Guest post by David Middleton
Disappointing results from an initial rank wildcat can’t kill a play.
The cyclical ups and downs of product prices can’t kill a play.
High operating costs can’t kill a play.
Only massively incompetent government can kill a play.
“This is a clearly disappointing exploration outcome,” Marvin Odum, director of Shell’s Upstream Americas unit, said in a statement. While indications of oil and gas were present in the Burger J well in Alaska’s Chukchi Sea, they weren’t sufficient to warrant further exploration, the company said. Shell will now plug and abandon the well.
Shell had planned a two-year drilling program starting this July. The company was seeking to resume work halted in 2012 when its main drilling rig ran aground and was lost. It was also fined for air pollution breaches. The Anglo-Dutch company first discovered oil and gas in the region in the late 1980s.

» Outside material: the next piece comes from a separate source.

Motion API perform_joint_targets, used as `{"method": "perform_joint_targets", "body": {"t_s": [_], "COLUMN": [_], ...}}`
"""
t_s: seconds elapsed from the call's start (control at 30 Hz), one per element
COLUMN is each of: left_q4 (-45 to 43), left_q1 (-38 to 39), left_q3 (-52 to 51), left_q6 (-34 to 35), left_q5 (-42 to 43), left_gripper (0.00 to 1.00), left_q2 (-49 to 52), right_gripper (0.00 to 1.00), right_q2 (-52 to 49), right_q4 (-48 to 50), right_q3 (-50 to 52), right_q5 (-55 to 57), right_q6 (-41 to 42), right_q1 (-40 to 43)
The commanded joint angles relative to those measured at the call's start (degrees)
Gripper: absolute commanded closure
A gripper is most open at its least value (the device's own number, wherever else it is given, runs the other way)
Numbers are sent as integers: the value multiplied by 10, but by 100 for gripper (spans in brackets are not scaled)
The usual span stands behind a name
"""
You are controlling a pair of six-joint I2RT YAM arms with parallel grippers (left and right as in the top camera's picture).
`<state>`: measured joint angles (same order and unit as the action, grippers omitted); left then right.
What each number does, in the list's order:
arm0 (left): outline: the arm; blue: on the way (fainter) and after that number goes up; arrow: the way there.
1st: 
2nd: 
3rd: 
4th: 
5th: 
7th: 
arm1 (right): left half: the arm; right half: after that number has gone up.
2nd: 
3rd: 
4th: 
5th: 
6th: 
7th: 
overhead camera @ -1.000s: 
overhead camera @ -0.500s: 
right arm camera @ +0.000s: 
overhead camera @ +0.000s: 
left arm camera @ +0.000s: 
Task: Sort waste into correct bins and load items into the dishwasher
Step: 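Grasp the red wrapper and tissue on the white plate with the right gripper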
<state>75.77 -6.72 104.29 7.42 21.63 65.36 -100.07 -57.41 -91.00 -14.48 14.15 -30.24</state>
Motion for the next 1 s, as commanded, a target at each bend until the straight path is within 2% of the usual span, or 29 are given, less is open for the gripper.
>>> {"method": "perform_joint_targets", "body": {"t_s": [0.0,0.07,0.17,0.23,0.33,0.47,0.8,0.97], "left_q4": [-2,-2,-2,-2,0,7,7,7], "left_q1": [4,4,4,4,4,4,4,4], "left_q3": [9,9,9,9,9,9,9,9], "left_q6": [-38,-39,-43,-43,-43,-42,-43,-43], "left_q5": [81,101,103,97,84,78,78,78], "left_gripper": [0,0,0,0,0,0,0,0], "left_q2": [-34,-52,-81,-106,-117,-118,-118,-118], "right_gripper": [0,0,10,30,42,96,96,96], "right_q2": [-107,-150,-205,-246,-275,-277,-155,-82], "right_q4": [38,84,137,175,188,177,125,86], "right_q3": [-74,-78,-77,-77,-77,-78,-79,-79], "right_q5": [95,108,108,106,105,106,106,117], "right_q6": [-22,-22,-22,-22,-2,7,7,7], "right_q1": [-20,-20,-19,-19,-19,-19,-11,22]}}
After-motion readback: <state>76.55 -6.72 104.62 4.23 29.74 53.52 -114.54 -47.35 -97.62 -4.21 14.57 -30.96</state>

The company continues to see potential in the region and the decision not to explore further in Alaskan waters “reflects both the Burger J well result, the high costs associated with the project, and the challenging and unpredictable federal regulatory environment in offshore Alaska,” according to the statement.
The potential of the Alaska OCS is nearly as large as the Central Gulf of Mexico…
Product prices and exploration results are by their nature, unpredictable. Operating costs are tied to product prices and regulatory requirements. Regulatory requirements must be predictable in order for any business to function.